Over the years, the government’s dependency on O&G revenue had been declining and the aspiration was to reduce it to below 30 per cent. In 2011, Malaysia’s revenue from petroleum was at 35.8 per cent of total revenue, which was brought down to 33.7 per cent in 2012 and to 31.2 per cent in 2013.

As a result of the weaker crude oil price, the government decided to let market forces determine consumer fuel price via a managed float system, which would be announced on a monthly basis. For January, RON95 and RON97 was down 35 sen each to RM1.91 and RM2.11 per litre, respectively, and diesel was 30 sen lower at RM1.93 per litre.

Gil Sander said the managed float system, which subsequently eliminated fuel subsidy, was a win for the government’s budget as it would help save RM10.7 billion. “The new system is also a win for the environment because subsidies stimulate over-consumption of energy, which will lead to higher carbon emissions.

“Since the managed float system only smoothes out short-term volatility in prices and does not involve subsidies, it is a move that is welcomed,” he said. While consumers enjoy cheaper fuel price arising from the managed float system, the weaker global oil price had inevitably taken its toll on the ringgit.

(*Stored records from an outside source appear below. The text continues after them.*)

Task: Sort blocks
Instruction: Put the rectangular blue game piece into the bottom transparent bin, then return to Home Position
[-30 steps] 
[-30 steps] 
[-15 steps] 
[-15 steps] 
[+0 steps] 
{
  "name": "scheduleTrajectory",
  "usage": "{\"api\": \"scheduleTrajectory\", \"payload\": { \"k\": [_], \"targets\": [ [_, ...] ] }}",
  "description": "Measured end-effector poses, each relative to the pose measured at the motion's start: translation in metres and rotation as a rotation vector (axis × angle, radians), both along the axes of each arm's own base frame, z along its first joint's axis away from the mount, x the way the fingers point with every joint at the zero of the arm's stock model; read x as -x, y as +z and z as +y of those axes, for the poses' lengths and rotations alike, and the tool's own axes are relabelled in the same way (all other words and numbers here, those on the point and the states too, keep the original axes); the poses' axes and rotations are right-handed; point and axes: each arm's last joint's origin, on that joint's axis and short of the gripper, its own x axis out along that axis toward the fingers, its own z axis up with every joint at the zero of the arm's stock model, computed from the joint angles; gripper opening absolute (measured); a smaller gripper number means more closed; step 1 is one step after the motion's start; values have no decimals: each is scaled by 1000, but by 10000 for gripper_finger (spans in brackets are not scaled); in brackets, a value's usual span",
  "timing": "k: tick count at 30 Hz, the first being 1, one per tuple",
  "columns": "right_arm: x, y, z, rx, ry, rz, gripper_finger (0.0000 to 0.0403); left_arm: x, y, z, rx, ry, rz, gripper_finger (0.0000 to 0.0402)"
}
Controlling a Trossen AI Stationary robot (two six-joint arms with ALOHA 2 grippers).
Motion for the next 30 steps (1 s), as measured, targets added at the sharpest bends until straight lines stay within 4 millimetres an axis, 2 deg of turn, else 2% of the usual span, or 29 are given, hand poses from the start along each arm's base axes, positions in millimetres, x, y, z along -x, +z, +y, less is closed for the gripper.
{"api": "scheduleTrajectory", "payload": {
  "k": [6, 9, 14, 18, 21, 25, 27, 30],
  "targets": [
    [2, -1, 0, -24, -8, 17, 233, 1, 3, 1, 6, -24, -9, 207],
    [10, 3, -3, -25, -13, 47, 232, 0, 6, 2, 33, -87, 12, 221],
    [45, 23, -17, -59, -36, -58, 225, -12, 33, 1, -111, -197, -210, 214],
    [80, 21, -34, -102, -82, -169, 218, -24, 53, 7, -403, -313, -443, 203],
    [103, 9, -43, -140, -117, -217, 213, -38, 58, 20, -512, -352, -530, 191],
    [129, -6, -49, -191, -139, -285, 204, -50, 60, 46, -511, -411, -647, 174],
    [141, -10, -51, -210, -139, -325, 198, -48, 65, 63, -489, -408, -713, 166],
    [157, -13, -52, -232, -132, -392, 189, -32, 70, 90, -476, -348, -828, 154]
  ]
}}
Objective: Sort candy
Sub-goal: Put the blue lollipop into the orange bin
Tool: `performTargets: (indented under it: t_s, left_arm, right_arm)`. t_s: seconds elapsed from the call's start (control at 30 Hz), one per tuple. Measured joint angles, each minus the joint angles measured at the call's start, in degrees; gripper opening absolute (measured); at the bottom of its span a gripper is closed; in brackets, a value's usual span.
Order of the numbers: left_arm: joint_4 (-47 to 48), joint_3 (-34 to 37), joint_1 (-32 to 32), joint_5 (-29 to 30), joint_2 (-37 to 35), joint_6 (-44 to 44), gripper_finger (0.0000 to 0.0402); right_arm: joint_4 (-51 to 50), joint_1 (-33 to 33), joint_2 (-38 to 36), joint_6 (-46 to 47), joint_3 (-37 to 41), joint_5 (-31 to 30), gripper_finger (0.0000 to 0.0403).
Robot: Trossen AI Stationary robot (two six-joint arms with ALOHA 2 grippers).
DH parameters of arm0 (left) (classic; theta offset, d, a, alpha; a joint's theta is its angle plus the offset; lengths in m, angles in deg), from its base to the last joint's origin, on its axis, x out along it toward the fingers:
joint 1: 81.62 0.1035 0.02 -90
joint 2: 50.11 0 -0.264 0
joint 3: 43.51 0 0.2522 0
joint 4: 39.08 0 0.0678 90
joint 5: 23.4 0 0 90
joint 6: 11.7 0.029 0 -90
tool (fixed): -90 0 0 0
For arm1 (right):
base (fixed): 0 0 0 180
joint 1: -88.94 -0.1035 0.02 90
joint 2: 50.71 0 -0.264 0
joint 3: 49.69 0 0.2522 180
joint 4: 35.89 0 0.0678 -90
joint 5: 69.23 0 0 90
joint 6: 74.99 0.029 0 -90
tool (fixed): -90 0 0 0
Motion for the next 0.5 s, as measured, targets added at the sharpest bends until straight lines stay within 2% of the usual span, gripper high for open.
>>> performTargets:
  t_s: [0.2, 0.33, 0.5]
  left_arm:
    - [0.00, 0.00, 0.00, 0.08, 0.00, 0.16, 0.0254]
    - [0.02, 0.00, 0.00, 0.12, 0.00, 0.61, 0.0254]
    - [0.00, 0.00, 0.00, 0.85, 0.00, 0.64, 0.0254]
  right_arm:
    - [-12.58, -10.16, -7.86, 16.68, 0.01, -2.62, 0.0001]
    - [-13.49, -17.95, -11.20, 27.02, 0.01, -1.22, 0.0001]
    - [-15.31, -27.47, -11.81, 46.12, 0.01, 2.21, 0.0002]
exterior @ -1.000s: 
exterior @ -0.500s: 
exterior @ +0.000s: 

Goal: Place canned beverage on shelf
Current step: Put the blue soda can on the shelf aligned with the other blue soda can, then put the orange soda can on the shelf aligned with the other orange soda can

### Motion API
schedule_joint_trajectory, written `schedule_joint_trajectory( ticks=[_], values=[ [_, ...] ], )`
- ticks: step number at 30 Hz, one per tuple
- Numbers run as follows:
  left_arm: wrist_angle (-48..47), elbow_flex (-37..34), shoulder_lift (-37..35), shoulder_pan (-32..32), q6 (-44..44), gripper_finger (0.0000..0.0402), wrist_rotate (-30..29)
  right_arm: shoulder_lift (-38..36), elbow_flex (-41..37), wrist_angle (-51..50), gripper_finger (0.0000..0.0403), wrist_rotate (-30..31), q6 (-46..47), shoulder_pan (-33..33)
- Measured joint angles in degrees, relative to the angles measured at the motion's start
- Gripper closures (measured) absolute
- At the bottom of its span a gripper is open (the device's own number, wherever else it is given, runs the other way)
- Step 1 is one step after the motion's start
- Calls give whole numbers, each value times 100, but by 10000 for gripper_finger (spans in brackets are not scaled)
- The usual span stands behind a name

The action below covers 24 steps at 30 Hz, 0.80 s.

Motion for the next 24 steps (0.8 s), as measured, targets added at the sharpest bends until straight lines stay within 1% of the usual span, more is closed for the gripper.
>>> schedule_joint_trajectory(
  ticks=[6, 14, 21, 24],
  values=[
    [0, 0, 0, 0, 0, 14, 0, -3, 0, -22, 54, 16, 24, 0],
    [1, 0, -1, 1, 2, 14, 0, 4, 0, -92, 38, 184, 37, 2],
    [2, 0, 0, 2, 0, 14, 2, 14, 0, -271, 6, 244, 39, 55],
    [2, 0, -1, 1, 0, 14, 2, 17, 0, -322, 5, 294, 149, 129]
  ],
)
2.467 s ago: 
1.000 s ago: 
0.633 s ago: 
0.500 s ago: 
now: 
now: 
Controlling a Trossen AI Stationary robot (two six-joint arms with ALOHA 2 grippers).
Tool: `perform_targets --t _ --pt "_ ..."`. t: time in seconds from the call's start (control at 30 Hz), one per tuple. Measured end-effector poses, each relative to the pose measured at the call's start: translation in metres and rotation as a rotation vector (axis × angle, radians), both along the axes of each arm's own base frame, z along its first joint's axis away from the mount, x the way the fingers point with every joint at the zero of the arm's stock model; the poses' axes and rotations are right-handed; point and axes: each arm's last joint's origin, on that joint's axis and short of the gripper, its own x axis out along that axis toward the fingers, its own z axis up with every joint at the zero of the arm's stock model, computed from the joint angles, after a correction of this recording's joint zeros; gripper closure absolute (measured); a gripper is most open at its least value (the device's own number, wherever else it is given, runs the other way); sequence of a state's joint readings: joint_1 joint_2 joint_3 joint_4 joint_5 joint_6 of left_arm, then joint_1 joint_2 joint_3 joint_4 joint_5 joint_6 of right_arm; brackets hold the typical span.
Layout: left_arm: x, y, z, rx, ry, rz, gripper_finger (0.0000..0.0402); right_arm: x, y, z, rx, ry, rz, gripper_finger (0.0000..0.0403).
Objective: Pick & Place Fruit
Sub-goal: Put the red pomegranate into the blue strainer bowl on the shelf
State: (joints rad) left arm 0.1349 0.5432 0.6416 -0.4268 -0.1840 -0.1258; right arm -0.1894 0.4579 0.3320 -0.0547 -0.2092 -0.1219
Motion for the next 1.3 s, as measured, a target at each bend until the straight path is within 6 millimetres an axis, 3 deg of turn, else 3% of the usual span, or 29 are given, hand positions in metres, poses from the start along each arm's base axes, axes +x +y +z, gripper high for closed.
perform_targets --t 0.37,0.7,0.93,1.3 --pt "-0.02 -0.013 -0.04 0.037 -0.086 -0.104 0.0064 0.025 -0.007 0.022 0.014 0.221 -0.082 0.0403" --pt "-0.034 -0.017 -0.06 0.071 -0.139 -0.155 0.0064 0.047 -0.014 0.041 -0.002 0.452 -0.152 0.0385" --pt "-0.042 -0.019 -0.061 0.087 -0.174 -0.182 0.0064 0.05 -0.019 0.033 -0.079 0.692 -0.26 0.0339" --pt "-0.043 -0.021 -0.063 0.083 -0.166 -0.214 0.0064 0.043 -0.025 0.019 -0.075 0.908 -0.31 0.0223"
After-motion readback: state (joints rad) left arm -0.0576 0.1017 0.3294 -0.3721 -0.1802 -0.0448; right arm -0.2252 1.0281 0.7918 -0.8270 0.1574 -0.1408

However, Gil Sander said, there was still light at the end of the tunnel as the decline in ringgit would boost exports and reduce incentives to imports because imported goods became more expensive in ringgit terms, both of which would help the country’s current account.

On whether the fall in global oil prices had ripped Malaysia off of its attractiveness to foreign direct investment (FDI), he said: “FDI is attracted to credible macroeconomic policies, which Malaysia has, as well as, the business environment, another area that Malaysia does well.” He said with respect to fiscal policy, providing a medium-term perspective on the budget would enhance policy credibility, such as preparing budgets for years in advance for ministries.